- What is required: Read the data, and whenever a line holds the word "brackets", report that line.

- Data extract:
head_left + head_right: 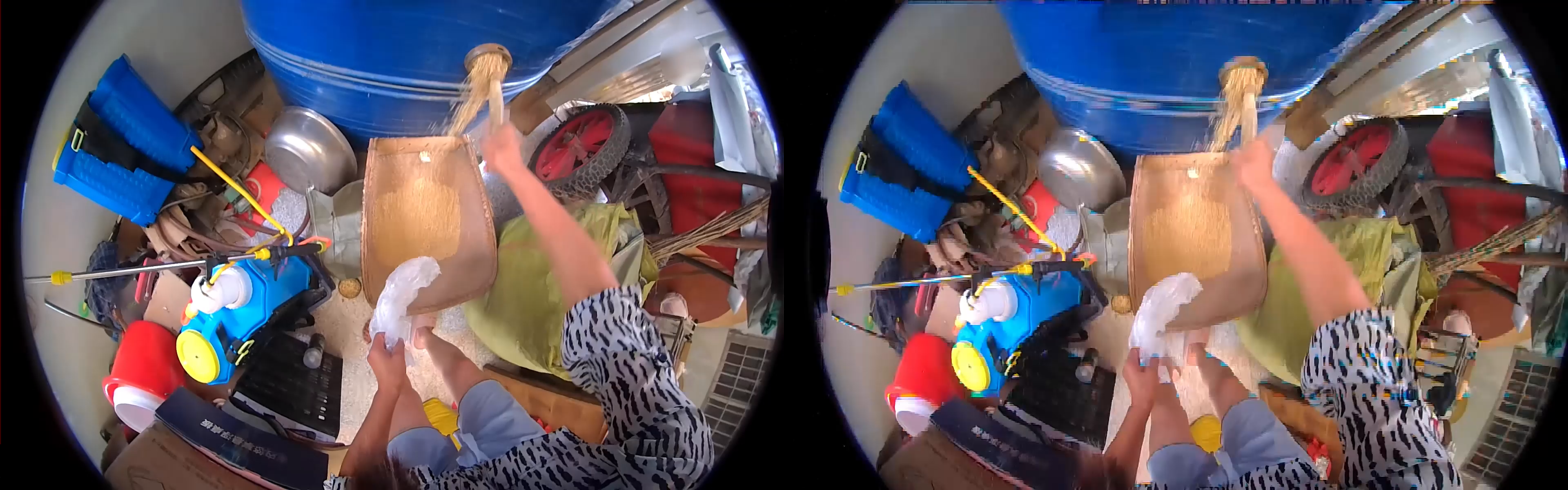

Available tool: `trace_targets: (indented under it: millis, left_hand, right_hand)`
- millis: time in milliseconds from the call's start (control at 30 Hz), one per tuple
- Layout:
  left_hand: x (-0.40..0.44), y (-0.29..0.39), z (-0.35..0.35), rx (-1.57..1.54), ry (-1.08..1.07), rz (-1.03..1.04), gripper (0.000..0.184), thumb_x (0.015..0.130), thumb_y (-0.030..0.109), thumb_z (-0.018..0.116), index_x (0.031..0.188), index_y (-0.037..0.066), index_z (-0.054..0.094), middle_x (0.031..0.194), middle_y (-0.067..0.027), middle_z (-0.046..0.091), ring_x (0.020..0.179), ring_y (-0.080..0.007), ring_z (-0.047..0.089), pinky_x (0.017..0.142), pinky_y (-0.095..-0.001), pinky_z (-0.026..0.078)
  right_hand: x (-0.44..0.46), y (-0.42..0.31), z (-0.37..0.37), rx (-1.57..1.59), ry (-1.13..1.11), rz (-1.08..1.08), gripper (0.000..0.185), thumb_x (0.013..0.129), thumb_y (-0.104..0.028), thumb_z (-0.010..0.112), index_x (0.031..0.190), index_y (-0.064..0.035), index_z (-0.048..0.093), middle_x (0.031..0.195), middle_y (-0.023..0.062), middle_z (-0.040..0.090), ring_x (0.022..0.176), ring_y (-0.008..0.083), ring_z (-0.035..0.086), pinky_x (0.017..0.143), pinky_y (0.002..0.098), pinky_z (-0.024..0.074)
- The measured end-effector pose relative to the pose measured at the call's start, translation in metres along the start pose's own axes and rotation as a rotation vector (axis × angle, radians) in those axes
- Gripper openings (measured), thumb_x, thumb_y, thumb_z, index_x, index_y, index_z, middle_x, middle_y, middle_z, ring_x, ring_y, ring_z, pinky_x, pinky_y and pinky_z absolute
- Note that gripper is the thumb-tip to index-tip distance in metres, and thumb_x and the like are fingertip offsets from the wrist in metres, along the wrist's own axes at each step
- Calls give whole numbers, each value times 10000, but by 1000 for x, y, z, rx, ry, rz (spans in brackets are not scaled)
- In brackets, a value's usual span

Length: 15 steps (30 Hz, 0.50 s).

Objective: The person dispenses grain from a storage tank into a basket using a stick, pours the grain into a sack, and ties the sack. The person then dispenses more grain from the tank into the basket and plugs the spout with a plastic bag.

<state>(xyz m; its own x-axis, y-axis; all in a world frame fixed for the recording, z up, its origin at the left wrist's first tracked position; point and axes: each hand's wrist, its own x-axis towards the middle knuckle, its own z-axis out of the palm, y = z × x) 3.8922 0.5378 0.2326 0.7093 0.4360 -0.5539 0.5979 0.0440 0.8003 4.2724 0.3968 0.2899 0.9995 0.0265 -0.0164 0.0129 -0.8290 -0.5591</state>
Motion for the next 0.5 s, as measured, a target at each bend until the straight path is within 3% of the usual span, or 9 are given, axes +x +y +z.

- Completed task:
- Calls give whole numbers, each value times 10000, but by 1000 for x, y, z, rx, ry, rz (spans in brackets are not scaled)
- In brackets, a value's usual span

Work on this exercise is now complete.